Donato Bilancia, serial killer condannato a 13 ergastoli per diciassette omicidi e 16 anni per un tentato omicidio, e’ morto per Covid al carcere Due Palazzidi Padova. I delitti attribuiti a Bilancia sono avvenuti tra il 1997 e il 1998 tra la Liguria e il Piemonte. Bilancia sconto’ i primi anni di prigione al carcere di Marassi a Genova, per poi essere trasferito a Padova negli ultimi anni. Era soprannominato “il mostro dei treni” o “il serial killer delle prostitute”. Venne arrestato nel 1998, a tradirlo fu l’auto usata per alcuni suoi spostamenti. Era nato a Potenza nel 1951.
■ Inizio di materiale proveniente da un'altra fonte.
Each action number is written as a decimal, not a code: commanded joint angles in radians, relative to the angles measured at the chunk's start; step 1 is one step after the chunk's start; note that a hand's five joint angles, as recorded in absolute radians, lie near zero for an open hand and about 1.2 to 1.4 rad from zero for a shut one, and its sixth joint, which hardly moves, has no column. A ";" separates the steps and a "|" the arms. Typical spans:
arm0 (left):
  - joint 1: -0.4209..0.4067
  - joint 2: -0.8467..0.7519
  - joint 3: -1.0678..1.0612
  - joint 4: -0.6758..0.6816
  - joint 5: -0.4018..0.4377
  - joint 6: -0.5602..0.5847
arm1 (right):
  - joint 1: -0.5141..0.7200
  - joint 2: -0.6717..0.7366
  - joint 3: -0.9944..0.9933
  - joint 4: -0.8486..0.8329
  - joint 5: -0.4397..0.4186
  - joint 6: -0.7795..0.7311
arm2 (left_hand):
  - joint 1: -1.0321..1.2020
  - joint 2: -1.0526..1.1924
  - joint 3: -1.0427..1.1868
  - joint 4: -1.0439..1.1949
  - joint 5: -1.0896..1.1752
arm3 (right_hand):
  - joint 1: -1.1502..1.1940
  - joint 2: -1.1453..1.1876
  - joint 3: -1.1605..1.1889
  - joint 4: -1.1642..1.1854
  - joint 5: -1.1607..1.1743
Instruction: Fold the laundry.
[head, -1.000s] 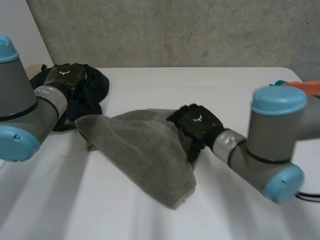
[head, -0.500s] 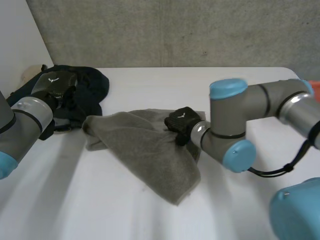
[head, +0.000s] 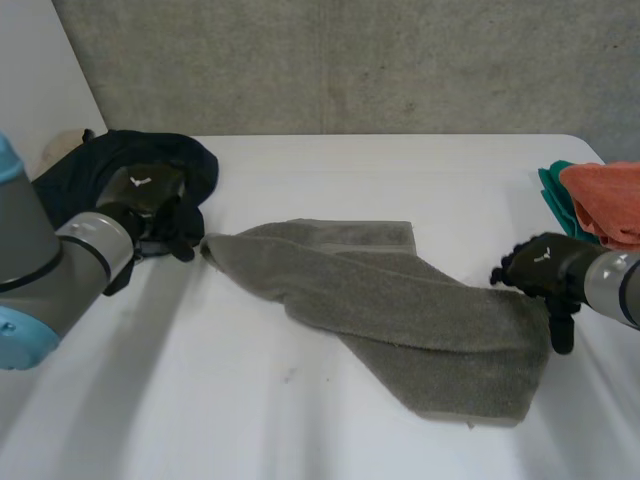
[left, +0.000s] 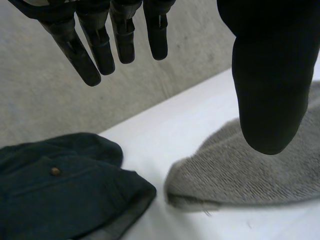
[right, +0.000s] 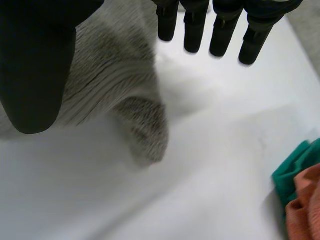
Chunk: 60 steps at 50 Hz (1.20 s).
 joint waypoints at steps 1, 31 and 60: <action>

“Un serial killer atipico, complesso, con una tipologia di vittime sempre diversa: signore in treno, prostitute in auto che giustiziava vicino all’abitazione dei genitori, creditori. I moventi erano per denaro, per rabbia, per vendetta. Aveva in testa un disegno criminale che, in realtà, nemmeno lui conosceva intimamente. E poi quell’odio nei confronti della cognata, che portò poi il fratello del killer a suicidarsi con il nipotino, un trauma che gli ha segnato l’esistenza. Fu lì, il cosiddetto punto di rottura”.
Questo il profilo dell’omicida Donato Bilancia, morto oggi per covid nel carcere Due Palazzi di Padova, tracciato all’Adnkronos dal criminologo Donato Lavorino che sul mostro della Liguria ha anche scritto il libro ‘Nella mente del serial killer’. Bilancia è dipinto da Lavorino come “il killer più prolifico in Italia” e il numero dei colpi che esplodeva “era direttamente proporzionale alla resistenza attuata dalle vittime.
Chi resisteva lo freddava con diversi colpi, quando doveva giustiziare qualcuno che non si opponeva, sparava un colpo solo, alla nuca o alla tempia”. Il serial killer delle prostitute aveva poi, incredibilmente, “paura del sangue – dice il criminologo – non voleva sporcarsi mai. E, soprattutto, era terrorizzato nel guardare le vittime negli occhi. Non aveva il coraggio di farlo, per quello le copriva”.
E poi quel numero 32. “Sceglieva spesso le vittime in base a quel numero. Era il numero che, da giocatore d’azzardo quale era, puntava sempre al casinò di San Remo. Un giorno uccise un vigilantes di Genova che aveva sulla macchina il numero 32”. Il criminologo Lavorino spiega che molti omicidi probabilmente si sarebbero potuti evitare. “Poteva essere catturato molti mesi prima, le indagini furono frammentate e non capirono che il serial killer era solo uno. Ha lasciato tante tracce sulle scene del crimine, aveva un piano di fuga davvero parziale. Un serial killer semi-organizzato”, conclude.